Ozcan I., Aydin H., Cetinkaya A.

Asian Pacific Journal of Cancer Prevention, cilt.23, sa.10, ss.3287-3297, 2022 (Scopus) identifier identifier

  • Yayın Türü: Makale / Tam Makale
  • Cilt numarası: 23 Sayı: 10
  • Basım Tarihi: 2022
  • Doi Numarası: 10.31557/apjcp.2022.23.10.3287
  • Dergi Adı: Asian Pacific Journal of Cancer Prevention
  • Derginin Tarandığı İndeksler: Scopus, CAB Abstracts, EMBASE, MEDLINE, Veterinary Science Database, Directory of Open Access Journals
  • Sayfa Sayıları: ss.3287-3297
  • Anahtar Kelimeler: Breast cancer, Classification, Data management, Information systems, Machine learning
  • İstanbul Gelişim Üniversitesi Adresli: Evet

Özet

To identify which Machine Learning (ML) algorithms are the most successful in predicting and diagnosing breast cancer according to accuracy rates. Methods: The “College of Wisconsin Breast Cancer Dataset”, which consists of 569 data and 30 features, was classified using Support Vector Machine (SVM), Naive Bayes (NB), Random Forest (RF), Decision Tree (DT), K-Nearest Neighbor (KNN), Logistic Regression (LR), Multilayer Perceptron (MLP), Linear Discriminant Analysis (LDA), XgBoost (XGB), Ada-Boost (ABC) and Gradient Boosting (GBC) ML algorithms. Before the classification process, the dataset was preprocessed. Sensitivity, accuracy, and definiteness metrics were used to measure the success of the methods.
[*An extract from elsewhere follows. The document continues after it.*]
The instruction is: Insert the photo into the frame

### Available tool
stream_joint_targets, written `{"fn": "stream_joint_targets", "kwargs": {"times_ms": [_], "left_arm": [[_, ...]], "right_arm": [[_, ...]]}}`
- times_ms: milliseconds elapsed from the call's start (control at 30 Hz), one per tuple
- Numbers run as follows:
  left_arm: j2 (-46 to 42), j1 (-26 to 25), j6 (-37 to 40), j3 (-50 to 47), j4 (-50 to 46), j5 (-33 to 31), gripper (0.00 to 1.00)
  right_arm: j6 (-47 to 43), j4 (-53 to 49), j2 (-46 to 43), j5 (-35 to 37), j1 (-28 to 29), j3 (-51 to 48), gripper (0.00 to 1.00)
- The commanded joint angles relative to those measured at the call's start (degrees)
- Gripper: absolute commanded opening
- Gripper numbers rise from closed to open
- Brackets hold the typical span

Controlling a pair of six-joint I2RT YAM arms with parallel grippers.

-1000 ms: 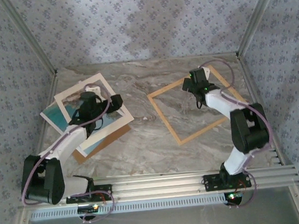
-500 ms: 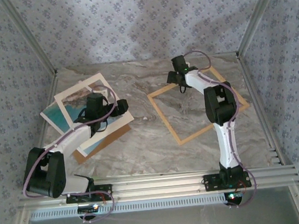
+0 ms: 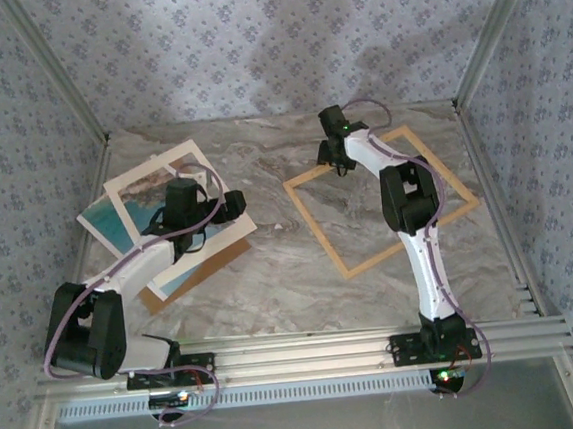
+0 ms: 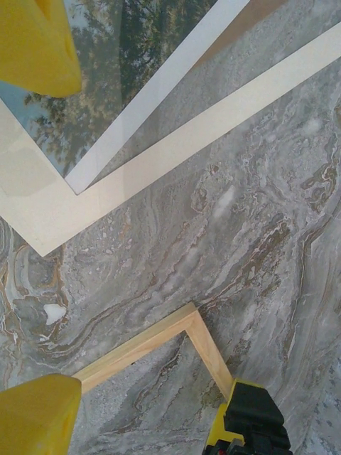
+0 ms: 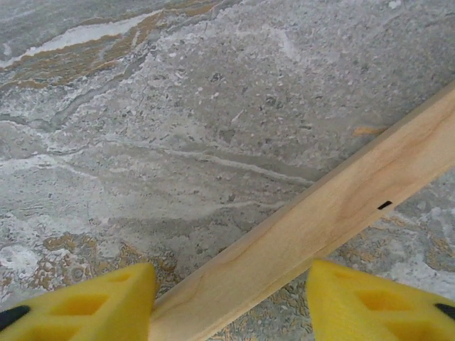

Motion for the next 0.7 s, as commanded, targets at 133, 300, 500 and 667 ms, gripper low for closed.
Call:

Result: Compared to other ML algorithms used in the study, the GBC ML algorithm was found to be the most successful method in the classification of tumors with an accuracy of 99.12%. The XGB ML algorithm was found to be the lowest method with an accuracy rate of 88.10%. In addition, it was determined that the general accuracy rates of the 11 ML algorithms used in the study varied between 88-95%.Conclusion: When the results obtained from the ML classifiers used in the study are evaluated, the efficiency of the GBC algorithm in the classification of tumors is obvious. It can be said that the success rates obtained from 11 different ML algorithms used in the study are valuable in terms of being used to predict different cancer types.